■ Instructions to follow
Return exactly the lines from the one containing "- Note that" through the end of the material below, and leave the images out.

-- Information supplied follows --

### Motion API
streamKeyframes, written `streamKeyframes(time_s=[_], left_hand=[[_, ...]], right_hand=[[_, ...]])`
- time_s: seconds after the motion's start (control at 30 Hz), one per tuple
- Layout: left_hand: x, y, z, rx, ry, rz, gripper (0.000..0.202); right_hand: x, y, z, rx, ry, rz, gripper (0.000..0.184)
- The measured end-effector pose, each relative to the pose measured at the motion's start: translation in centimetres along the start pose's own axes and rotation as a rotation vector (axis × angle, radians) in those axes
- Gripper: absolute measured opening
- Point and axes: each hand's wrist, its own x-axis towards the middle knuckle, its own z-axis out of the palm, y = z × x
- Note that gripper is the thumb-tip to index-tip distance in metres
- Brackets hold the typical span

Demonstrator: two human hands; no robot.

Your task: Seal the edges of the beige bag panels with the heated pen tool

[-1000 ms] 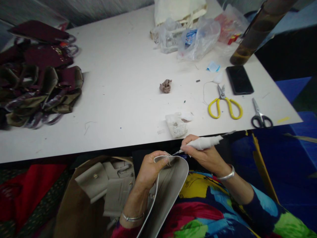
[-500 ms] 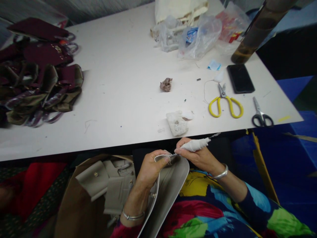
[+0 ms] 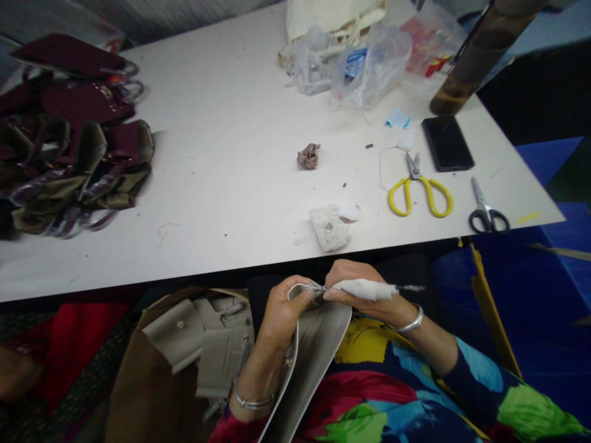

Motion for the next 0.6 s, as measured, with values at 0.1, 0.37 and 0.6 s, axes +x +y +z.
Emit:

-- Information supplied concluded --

■ Response box
- Note that gripper is the thumb-tip to index-tip distance in metres
- Brackets hold the typical span

Demonstrator: two human hands; no robot.

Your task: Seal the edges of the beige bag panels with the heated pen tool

[-1000 ms] 
[-500 ms] 
[+0 ms] 

Motion for the next 0.6 s, as measured, with values at 0.1, 0.37 and 0.6 s, axes +x +y +z.
Emit:

The exercise has been fully answered.